Agricoltura biologica, cresce il fatturato delle cooperative


Cresce del +3,8% il fatturato delle cooperative che si occupano di agricoltura biologica, con margini di crescita all’estero. Vino e ortofrutta sono i prodotti più commercializzati. È questa la fotografia che emerge da un’indagine sulla cooperazione biologica, condotta da Ismea nell’ambito della Rete Rurale Nazionale. Lo studio è stato presentato nel corso di un’iniziativa organizzata da Fedagripesca Confcooperative al Sana a Bologna. L’indagine ha interessato un campione di cooperative proprietarie dei marchi leader del comparto biologico presenti nella Gdo e nella distribuzione specializzata, che hanno fatturato in totale 2,7 miliardi di euro nel 2023. 

Il mercato estero in crescita – Una cooperativa su due tra quelle interessate commercializza i propri prodotti anche all’estero con buoni margini di crescita e oltre l’86% è in possesso di una ulteriore certificazione, come Dop, Igp, Stg o una certificazione di processo. Molto alta l’attenzione delle cooperative biologiche verso la sostenibilità delle produzioni: più del 75% utilizza energie rinnovabili, di queste oltre il 92% è anche produttore di energia.

L’importanza della filiera – Tra le cooperative che hanno partecipato all’indagine, le motivazioni che dovrebbero stimolare le aziende agricole biologiche a conferire in cooperativa le proprie produzioni sono riferibili a logiche di filiera come una equa e tempestiva remunerazione ai soci (25%), accordi lungo la filiera, che danno la certezza del prezzo (24%), organizzazione della domanda e dell’offerta con conseguente facilità di conferimento del prodotto (28%), fornitura di servizi continui di assistenza tecnica (15%).

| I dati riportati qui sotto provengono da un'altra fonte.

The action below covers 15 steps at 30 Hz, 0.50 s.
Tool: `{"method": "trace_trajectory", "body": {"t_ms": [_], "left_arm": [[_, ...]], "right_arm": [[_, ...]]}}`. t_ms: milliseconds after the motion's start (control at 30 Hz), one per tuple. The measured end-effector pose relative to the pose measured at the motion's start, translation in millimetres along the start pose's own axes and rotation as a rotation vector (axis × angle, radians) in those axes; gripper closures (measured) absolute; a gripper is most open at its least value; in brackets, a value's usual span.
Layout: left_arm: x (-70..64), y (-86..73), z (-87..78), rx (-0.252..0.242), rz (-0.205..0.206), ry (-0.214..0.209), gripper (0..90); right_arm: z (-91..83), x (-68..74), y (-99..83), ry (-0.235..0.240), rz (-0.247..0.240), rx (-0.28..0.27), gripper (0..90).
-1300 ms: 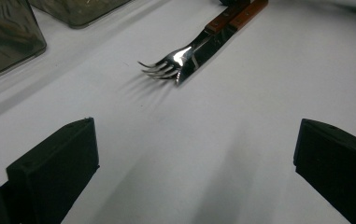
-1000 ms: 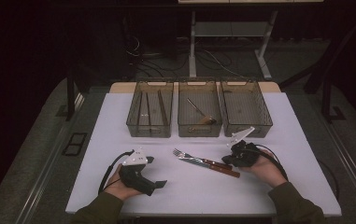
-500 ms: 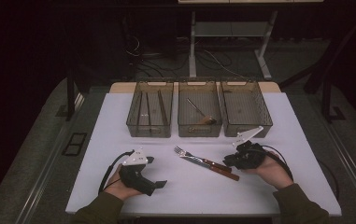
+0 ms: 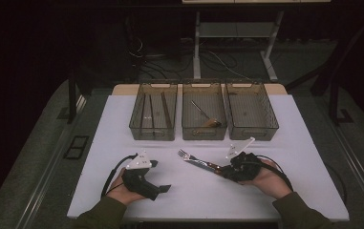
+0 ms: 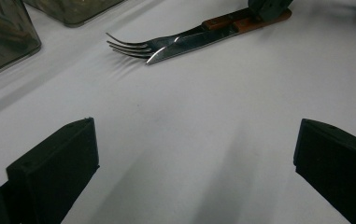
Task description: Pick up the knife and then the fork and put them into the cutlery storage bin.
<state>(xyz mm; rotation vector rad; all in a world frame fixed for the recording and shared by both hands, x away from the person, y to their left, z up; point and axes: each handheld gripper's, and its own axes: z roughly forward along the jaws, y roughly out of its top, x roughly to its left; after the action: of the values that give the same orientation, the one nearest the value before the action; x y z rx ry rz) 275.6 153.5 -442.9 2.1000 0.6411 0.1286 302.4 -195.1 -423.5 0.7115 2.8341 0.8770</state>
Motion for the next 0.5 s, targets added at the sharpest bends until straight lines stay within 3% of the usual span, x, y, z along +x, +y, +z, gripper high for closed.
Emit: {"method": "trace_trajectory", "body": {"t_ms": [300, 500], "left_arm": [[0.1, 0.0, 0.7, 0.002, 0.0, -0.002, 0.0], [-0.1, -0.2, 1.0, 0.003, -0.003, -0.004, 0.0]], "right_arm": [[3.0, 3.3, 2.4, -0.007, -0.016, -0.002, 76.5], [4.1, 5.0, 4.8, -0.034, -0.056, 0.016, 76.4]]}}
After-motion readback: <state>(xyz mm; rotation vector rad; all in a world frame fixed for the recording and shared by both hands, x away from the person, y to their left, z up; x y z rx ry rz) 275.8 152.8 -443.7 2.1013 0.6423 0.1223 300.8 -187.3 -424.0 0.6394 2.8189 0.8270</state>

La criticità da superare – “La frammentazione del settore agricolo italiano – fa notare Francesco Torriani, presidente del Settore biologico di Confcooperative, alla quale aderiscono la maggior parte delle cooperative analizzate – è una criticità che può essere affrontata attraverso l’aggregazione tra produttori, mettendo insieme l’intera filiera, dalla produzione fino alla commercializzazione del prodotto finito, migliorando di conseguenza l’efficienza e la distribuzione del valore lungo della filiera a vantaggio del produttore e del consumatore finale. L’aggregazione consente inoltre di realizzare investimenti in innovazione e offrire servizi di valore come certificazione e digitalizzazione, permettendo di perseguire l’obiettivo della produttività e distintività, binomio strategico per il futuro dell’agricoltura biologica”.

La questione del prezzo finale – “I dati presentati a Bologna, che ci hanno restituito un settore biologico in crescita in valore e in volume (le vendite superano i 10 miliardi tra mercato interno ed esportazioni), hanno evidenziato anche come il consumatore quando fa la spesa è attento in primo luogo all’origine del prodotto e subito dopo al prezzo. La questione del prezzo finale diventa quindi sempre più centrale e la strada da percorrere è di investire in filiere in grado di integrare la fase della produzione con quella della trasformazione, così si evita di scaricare sul consumatore le inefficienze delle filiere produttive spesso alla base di prezzi poco competitivi”, dice ancora il presidente del settore biologico di Confcooperative Fedagripesca, Torriani. “Se facciamo infatti un salto di qualità nell’organizzazione della filiera – ha spiegato Torriani – riusciamo da un lato a rafforzare il ruolo dei produttori assicurando loro la giusta remunerazione in un contesto dove i costi di produzione aumentano e il cambiamento climatico sta impattando negativamente sulle rese qualitative e sui volumi produttivi. D’altro lato, si riescono ad avere prezzi maggiormente competitivi se si integrano le fasi della trasformazione, commercializzazione e distribuzione dei prodotti, come accade nelle cooperative”.

Un sistema aggregato – “Riteniamo quindi fondamentale – ha dichiarato Torriani – che si facciano concrete politiche a sostegno delle filiere. Ad oggi sono poche le regioni italiane ad aver attivato progetti di Filiera nella programmazione dello sviluppo rurale, con un utilizzo peraltro limitato di risorse. Serve un cambio di paradigma che incentivi le aziende a operare come parte di un sistema aggregato, anziché come singole realtà isolate”. Il presidente Torriani ha inoltre sottolineato come “il futuro del biologico dipenda da innovazione e ricerca per migliorare la produttività, mantenendo al contempo la distintività del prodotto. È necessario investire in nuove varietà adatte all’agricoltura biologica, evitando di perdere credibilità. La distintività va inoltre comunicata efficacemente per contrastare la concorrenza di altri marchi legati alla sostenibilità”.